Read the quote in context here.

Having been passionately pro-choice since roughly 1970 this is a bitterly disappointing prospect that the 110th, nor the 111th Congress’s will be unable to mitigate directly no matter how large the True Blue majority. (That die was cast in 2000.) The composition of the court can’t begin to change back in favor of our right to choose until Inauguration Day in January, 2009 at the very earliest!

Now, some influential Texans may believe that gender equality is impossible so long as humanity exists as a species. I believe that unplanned, unwanted pregnancy is an extraordinary obstacle to gender equality on a somewhat shorter timescale. And if the radical/authoritarian minority is in a position to steal our access to contingencies in the face of contraceptive failure (or failure to use contraceptives) then…

... well, then contraception is going to have to get a lot safer, more reliable, more accessible, more affordable, and more easily used correctly.
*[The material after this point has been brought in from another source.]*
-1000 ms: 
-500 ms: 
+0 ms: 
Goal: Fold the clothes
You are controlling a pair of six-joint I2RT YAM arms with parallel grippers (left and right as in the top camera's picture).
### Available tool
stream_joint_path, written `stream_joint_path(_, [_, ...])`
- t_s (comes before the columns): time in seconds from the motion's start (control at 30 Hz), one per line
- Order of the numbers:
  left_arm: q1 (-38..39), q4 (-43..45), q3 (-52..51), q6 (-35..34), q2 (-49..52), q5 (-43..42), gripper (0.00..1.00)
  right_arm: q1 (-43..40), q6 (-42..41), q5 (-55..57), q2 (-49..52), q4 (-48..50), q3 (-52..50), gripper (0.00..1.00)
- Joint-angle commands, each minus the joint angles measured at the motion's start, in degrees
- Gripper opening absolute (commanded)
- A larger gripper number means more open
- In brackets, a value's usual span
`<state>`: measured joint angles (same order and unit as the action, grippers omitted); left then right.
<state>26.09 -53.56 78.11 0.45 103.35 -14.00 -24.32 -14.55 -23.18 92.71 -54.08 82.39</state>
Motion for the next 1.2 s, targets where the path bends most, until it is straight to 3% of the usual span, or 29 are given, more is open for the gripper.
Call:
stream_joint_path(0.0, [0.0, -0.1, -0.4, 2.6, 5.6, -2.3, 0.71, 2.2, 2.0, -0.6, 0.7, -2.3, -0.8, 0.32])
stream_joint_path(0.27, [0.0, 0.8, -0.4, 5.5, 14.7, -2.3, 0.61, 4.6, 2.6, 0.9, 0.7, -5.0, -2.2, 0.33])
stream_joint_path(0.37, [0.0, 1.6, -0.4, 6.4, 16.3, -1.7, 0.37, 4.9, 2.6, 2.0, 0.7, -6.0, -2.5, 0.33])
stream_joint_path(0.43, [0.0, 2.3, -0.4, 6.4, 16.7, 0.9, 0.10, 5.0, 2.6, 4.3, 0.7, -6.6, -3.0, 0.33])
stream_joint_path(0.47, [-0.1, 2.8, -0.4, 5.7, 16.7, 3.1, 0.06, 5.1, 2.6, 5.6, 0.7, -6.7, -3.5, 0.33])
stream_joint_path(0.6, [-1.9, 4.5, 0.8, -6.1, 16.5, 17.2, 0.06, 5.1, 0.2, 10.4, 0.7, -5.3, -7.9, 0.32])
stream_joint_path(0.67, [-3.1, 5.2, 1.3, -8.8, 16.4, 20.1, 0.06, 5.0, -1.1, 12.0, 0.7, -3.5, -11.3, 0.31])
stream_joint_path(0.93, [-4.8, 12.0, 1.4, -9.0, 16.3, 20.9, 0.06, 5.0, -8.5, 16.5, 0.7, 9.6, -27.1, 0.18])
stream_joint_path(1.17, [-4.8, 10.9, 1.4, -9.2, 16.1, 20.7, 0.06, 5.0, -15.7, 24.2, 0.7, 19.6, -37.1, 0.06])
A couple of myths I’d like to tackle early on:

1) Upholding Casey merely kicks the question back to the individual states. It doesn’t. Instead it creates enough malicious medical malpractice vulnerabilities and other roadblocks that few insurers will want to cover it, few doctors will be willing to perform it, few med schools will be comfortable teaching it, and, therefore, even in states where abortion remains legal few women will have easy access to abortion services. Casey is a big, fat, hairy deal and it’s a case, and thus a right, that Americans are almost certainly going to lose.

2) Don’t bother developing male contraceptives because men aren’t interested. Plenty of us — possibly most — are. It’s just that right now our only meaningful alternatives are (in descending order of reported reliability) vasectomy, condoms, and abstinence. Give us something else between surgery and a barrier method invented in the 16th-Century and chances are we’ll jump on it.

3) No method of contraception is 100% effective, and people won’t always use them correctly, and some people won’t be able to get access to it, so why bother trying at all? Because gender inequality is at the heart of extraordinary, life-shortening, possibility-limiting misery for men, women, and children; because reproductive self-determination is a cornerstone of gender equality; and because we’re at extreme risk of losing the reliable fallback that’s allowed us to lump along with the shitty nostrums and contraptions we like to call modern contraceptive technology.

4) Contraception isn’t a big deal because most abortions are needed for people who can’t or don’t use contraception. Not at all true. Instead 90% of abortions are necessary because contraception failed.